In 1998, she was named a Distinguished Alumna of ASU, where she established the Debbye Turner Scholarship and the Gussie Turner Memorial Scholarship in memory of her late mother. She has spoken to more than 500,000 people at hundreds of schools, youth organizations, and college commencement ceremonies, including Auburn, Cornell, and Notre Dame. She has hosted the Miss Missouri, Miss Florida, and Miss Georgia pageants and appeared as a guest on such TV programs as The Late Show with David Letterman, Oprah, and the Today show.
She has served on local, state and national boards, including the Children’s Miracle Network, the National Council on Youth Leadership, and the National Advisory Child Health and Human Development Council, part of the National Institutes of Health.
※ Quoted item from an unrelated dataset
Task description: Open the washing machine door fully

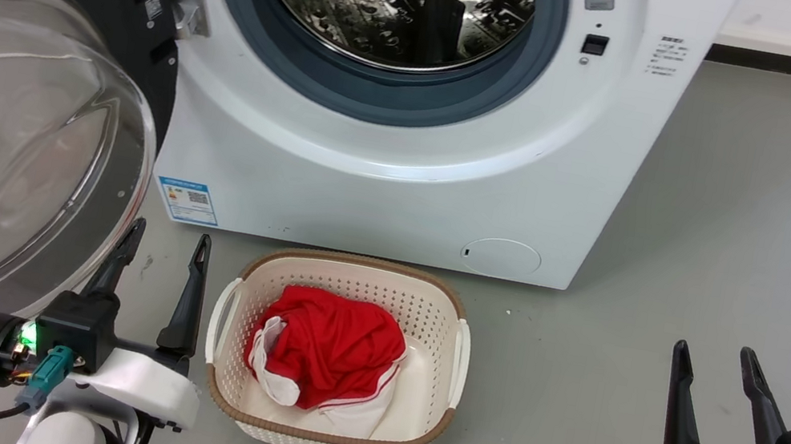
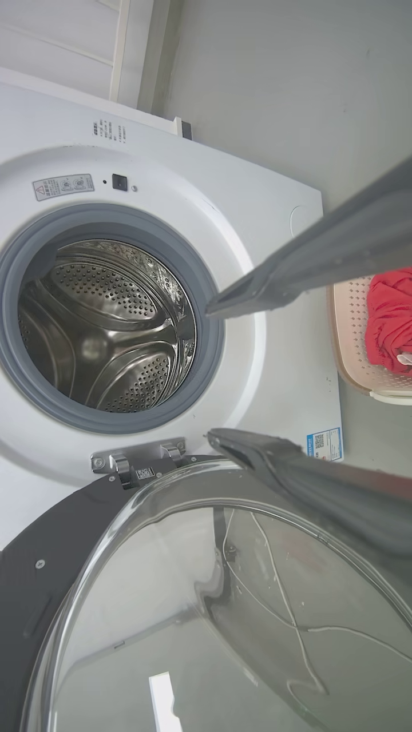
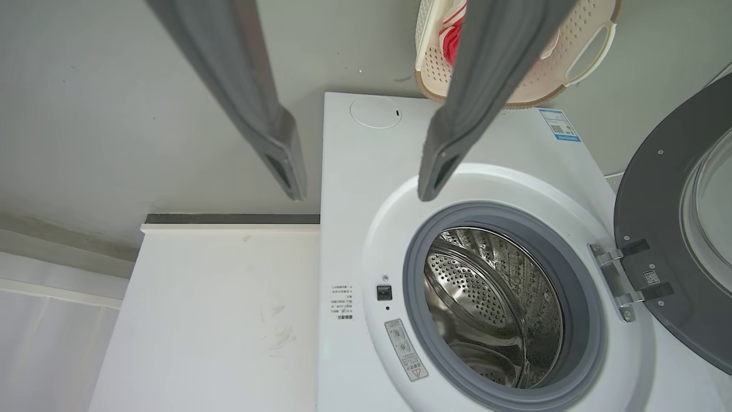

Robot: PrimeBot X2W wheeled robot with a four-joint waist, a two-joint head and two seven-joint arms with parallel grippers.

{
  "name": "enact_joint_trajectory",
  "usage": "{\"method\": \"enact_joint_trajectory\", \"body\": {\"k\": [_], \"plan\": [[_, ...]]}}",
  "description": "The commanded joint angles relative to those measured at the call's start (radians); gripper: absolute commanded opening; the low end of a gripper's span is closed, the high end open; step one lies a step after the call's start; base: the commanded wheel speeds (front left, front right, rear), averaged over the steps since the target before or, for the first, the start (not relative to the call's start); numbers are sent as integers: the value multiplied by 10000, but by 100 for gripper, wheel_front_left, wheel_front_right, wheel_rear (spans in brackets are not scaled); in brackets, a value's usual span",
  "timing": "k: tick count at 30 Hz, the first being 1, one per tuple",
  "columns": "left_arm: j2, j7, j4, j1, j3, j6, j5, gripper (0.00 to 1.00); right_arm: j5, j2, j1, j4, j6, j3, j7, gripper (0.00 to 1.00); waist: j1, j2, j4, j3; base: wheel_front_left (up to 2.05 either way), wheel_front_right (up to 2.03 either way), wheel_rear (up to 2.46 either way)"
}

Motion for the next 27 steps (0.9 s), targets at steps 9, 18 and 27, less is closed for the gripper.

She resides in New York City and has completed the New York Marathon and Los Angeles Marathon. She married Gerald Bell in 2008; the couple has a daughter.
For additional information:
Debbye Turner Bell. https://www.debbyeturnerbell.com/ (accessed June 28, 2022).
Miss America 1990: A Profile of Success. http://www.pageantrymagazine.com/magazine/features/2000/d00/debturnerd00webint.html (accessed June 28, 2022).
Nancy Hendricks
Arkansas State University
Comments
No comments on this entry yet.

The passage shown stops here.